Dataset entries >>
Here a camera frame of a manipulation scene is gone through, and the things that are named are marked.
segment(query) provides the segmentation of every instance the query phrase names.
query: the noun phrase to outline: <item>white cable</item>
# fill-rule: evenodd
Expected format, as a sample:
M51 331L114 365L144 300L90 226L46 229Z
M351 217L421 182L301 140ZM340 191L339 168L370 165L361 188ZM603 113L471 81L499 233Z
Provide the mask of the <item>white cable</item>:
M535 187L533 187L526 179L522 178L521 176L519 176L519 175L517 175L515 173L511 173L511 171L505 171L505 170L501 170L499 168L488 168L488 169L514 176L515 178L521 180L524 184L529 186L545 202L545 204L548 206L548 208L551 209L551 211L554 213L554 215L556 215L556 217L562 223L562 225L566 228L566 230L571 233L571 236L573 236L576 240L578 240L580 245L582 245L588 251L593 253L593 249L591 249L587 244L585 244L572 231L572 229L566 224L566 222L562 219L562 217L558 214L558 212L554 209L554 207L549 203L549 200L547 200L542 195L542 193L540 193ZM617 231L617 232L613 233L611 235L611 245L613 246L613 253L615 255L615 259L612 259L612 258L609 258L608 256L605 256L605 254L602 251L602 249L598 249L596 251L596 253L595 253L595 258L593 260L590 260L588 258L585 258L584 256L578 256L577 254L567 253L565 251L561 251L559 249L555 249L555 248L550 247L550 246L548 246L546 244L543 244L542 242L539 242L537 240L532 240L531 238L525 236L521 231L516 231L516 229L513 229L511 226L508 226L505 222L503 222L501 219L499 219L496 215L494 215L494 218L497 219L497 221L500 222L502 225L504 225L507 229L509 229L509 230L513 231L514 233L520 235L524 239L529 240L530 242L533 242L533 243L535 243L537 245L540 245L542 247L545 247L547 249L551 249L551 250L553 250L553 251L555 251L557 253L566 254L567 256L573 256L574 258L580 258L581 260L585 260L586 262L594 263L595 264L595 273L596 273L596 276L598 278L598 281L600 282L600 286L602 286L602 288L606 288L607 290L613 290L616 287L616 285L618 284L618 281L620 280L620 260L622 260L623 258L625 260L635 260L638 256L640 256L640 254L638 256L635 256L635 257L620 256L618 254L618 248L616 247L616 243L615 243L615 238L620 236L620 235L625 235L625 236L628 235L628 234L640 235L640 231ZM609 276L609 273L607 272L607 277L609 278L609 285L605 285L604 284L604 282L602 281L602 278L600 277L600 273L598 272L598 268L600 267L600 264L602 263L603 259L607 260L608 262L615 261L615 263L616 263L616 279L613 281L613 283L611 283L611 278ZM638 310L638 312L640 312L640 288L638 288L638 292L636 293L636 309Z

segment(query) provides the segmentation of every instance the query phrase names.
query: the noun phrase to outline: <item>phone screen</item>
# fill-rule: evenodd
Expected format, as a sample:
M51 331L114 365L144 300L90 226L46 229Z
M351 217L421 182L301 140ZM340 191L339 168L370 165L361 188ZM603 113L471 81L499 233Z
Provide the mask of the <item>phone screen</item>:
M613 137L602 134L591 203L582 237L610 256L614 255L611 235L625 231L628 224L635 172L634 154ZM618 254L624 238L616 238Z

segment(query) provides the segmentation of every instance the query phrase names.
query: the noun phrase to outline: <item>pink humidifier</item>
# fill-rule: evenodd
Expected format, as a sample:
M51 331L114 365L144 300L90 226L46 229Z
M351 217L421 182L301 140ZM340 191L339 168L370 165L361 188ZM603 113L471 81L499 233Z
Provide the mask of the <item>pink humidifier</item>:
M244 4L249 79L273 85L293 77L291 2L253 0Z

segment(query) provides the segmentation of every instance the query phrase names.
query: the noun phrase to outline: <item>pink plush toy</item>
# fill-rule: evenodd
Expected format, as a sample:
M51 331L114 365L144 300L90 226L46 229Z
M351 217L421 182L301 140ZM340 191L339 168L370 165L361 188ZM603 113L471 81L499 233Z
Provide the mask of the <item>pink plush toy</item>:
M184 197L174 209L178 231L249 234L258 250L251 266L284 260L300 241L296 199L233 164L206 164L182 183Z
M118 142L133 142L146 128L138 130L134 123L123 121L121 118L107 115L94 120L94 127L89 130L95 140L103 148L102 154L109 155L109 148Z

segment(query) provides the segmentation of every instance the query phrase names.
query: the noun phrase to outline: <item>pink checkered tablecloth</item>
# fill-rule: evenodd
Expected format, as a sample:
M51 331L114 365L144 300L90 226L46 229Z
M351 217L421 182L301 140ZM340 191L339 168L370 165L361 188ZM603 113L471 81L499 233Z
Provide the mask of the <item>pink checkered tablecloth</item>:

INSTRUCTIONS FOR THE TASK >>
Your task is to transcribe each record faithfully and in full.

ANSWER AREA >>
Here a camera frame of a manipulation scene is gone through, and the things that are named are marked.
segment(query) provides the segmentation of every instance the query phrase names.
query: the noun phrase to outline: <item>white cable</item>
# fill-rule: evenodd
Expected format, as a sample:
M51 331L114 365L144 300L90 226L46 229Z
M351 217L421 182L301 140ZM340 191L339 168L370 165L361 188ZM603 113L471 81L499 233Z
Provide the mask of the <item>white cable</item>:
M535 187L533 187L526 179L522 178L521 176L519 176L519 175L517 175L515 173L511 173L511 171L505 171L505 170L501 170L499 168L488 168L488 169L514 176L515 178L521 180L524 184L529 186L545 202L545 204L548 206L548 208L551 209L551 211L554 213L554 215L556 215L556 217L562 223L562 225L566 228L566 230L571 233L571 236L573 236L576 240L578 240L580 245L582 245L588 251L593 253L593 249L591 249L587 244L585 244L572 231L572 229L566 224L566 222L562 219L562 217L558 214L558 212L554 209L554 207L549 203L549 200L547 200L542 195L542 193L540 193ZM617 231L617 232L613 233L611 235L611 245L613 246L613 253L615 255L615 259L612 259L612 258L609 258L608 256L605 256L605 254L602 251L602 249L598 249L596 251L596 253L595 253L595 258L593 260L590 260L588 258L585 258L584 256L578 256L577 254L567 253L565 251L561 251L559 249L555 249L555 248L550 247L550 246L548 246L546 244L543 244L542 242L539 242L537 240L532 240L531 238L525 236L521 231L516 231L516 229L513 229L511 226L508 226L505 222L503 222L501 219L499 219L496 215L494 215L494 218L497 219L497 221L500 222L502 225L504 225L507 229L509 229L509 230L513 231L514 233L520 235L524 239L529 240L530 242L533 242L533 243L535 243L537 245L540 245L542 247L545 247L547 249L551 249L551 250L553 250L553 251L555 251L557 253L566 254L567 256L573 256L574 258L580 258L581 260L585 260L586 262L594 263L595 264L595 273L596 273L596 276L598 278L598 281L600 282L600 286L602 286L602 288L606 288L607 290L613 290L616 287L616 285L618 284L618 281L620 280L620 260L622 260L623 258L625 260L635 260L638 256L640 256L640 254L638 256L635 256L635 257L620 256L618 254L618 248L616 247L616 243L615 243L615 238L620 236L620 235L625 235L625 236L628 235L628 234L640 235L640 231ZM609 276L609 273L607 272L607 277L609 278L609 285L605 285L604 284L604 282L602 281L602 278L600 277L600 273L598 272L598 268L600 267L600 264L602 263L603 259L607 260L608 262L615 261L615 263L616 263L616 279L613 281L613 283L611 283L611 278ZM638 310L638 312L640 312L640 288L638 288L638 292L636 293L636 309Z

segment(query) provides the segmentation of every instance the query phrase names.
query: the noun phrase to outline: <item>phone screen</item>
# fill-rule: evenodd
Expected format, as a sample:
M51 331L114 365L144 300L90 226L46 229Z
M351 217L421 182L301 140ZM340 191L339 168L370 165L361 188ZM603 113L471 81L499 233Z
Provide the mask of the <item>phone screen</item>:
M613 137L602 134L591 203L582 237L610 256L614 255L611 235L625 231L628 224L635 172L634 154ZM618 254L624 238L616 238Z

segment(query) provides the segmentation of every instance the query phrase names.
query: the noun phrase to outline: <item>pink humidifier</item>
# fill-rule: evenodd
Expected format, as a sample:
M51 331L114 365L144 300L90 226L46 229Z
M351 217L421 182L301 140ZM340 191L339 168L370 165L361 188ZM603 113L471 81L499 233Z
Provide the mask of the <item>pink humidifier</item>:
M244 4L249 79L273 85L293 77L291 2L253 0Z

segment(query) provides the segmentation of every instance the query phrase names.
query: the noun phrase to outline: <item>pink plush toy</item>
# fill-rule: evenodd
Expected format, as a sample:
M51 331L114 365L144 300L90 226L46 229Z
M351 217L421 182L301 140ZM340 191L339 168L370 165L361 188ZM603 113L471 81L499 233Z
Provide the mask of the <item>pink plush toy</item>:
M184 197L174 209L178 231L249 234L258 250L251 266L284 260L300 241L296 199L233 164L206 164L182 183Z
M118 142L133 142L146 128L138 130L134 123L123 121L121 118L107 115L94 120L94 127L89 130L95 140L103 148L102 154L109 155L109 148Z

segment(query) provides the segmentation of every instance the query phrase names.
query: the noun phrase to outline: <item>pink checkered tablecloth</item>
# fill-rule: evenodd
Expected format, as a sample:
M51 331L114 365L144 300L90 226L46 229Z
M351 217L421 182L301 140ZM340 191L339 168L370 165L361 188ZM603 113L471 81L499 233Z
Provide the mask of the <item>pink checkered tablecloth</item>:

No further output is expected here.